As a matter of fact, we had a morris dancer who lived in our street. I remember him being very entertaining. It appears Letchworth was built as a kind of utopian dreamscape at a time when social reformers were doing their best to create 'new towns' that were world's apart from the grime and poverty of the industrial revolution. After Letchworth, Liverpool and Welwyn and some time in London with a great charity called ATD Fourth World (set up by a Catholic Priest), I came to Brighton to study an NCTJ in Magazine Journalism.

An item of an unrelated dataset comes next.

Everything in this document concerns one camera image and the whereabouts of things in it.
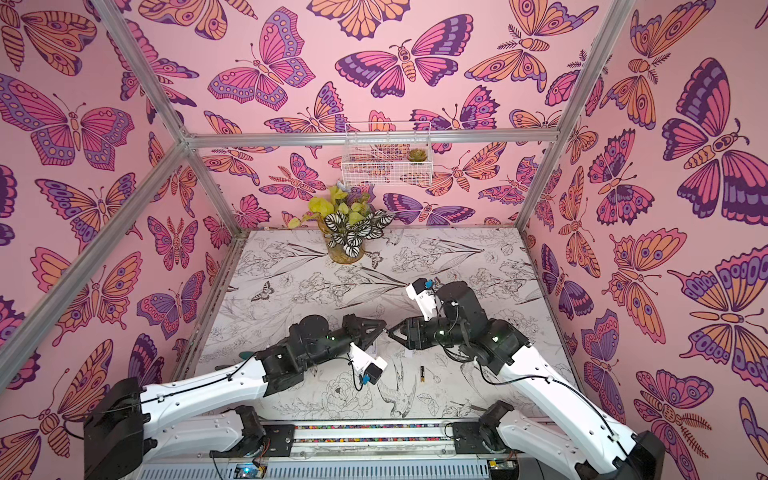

I've been trapped in the spiritual vortex that is Brighton ever since. And that's the story of my life. I've no great desire to move back to Letchworth, but I'm sure if I listened to Homeward Bound by Simon and Garfunkel I'd feel a pull. Brighton's a very easy town to get lost in, whereas in Letchworth, you just stay in because there's nothing to do and people behave as if it is a genuine commuter belt. Everyone on the train to London reads The Telegraph.

The town is most well known, I believe, for the Spirella Company which used to make corsets. For some reason, at some point this company went out of business but the place still stands and it hosts parties and weddings and stuff.

So, there it is, a brief biography and an introduction to the World's first two Garden Cities, Letchworth and Welwyn Garden City. Surrounding towns include Knebworth, Hatfield and the illustrious Stevenage which was always better for shopping in than Letchworth and most likely always will be. It's also got a cinema. Thanks for letting me take a moment to be self-indulgent and take a trip down memory lane. Ah, Letchworth...


Comments

umblepie said…
Thanks for this autobiographical taster, and very interesting too! My uncle and auntie (both RIP) lived for many years in Welwyn Garden City, and attended the RC Church there. I believe they donated the Stations of the Cross there. Their son and his family live at Ickleford, nr Hitchen.
Best wishes for 2013, and I impatiently await your future posts!
pelerin said…
You say that 'for some reason Spirella went out of business.' This was probably because my generation stopped wearing corsets and presumably they were unable to make anything else!
Lynda said…
You make this town sound fascinating - I must acquaint myself with it via the Internet. Happy New Year.
Nicholas Dyson said…
As a current catholic Letchworian I was surprised Laurence that you failed to mention that Fr Adrian Fortescue the great liturgist was parish priest here from 1907 to 1923.The black squirrel is now a chinese restaurant. I think the Jackmans has become calmer now.
Andrew Coe said…
My family moved from London to Letchworth when i was Two. We moved to the Jackmans Estate when it was a very young community and i grew up there until my parents moved to the Grange estate across town shortly before i went to senior school.
I was so surprised at the attitude that some of my new friends took to the Jackmans estate that i took them on an adventure. They so honestly thought that venturing across town would lead them to certain death that i, for a very short time, became a hero for even suggesting such a misguided trip. As i expected, the trip opened my new friends eyes to the fact that the hell hole i grew up in was not only more open, more green, but also no scarier than their own doorstep.
Once i pointed out that the kid's from the Jackmans estate had grown up on the same story's about the grange, did they see that it was myth.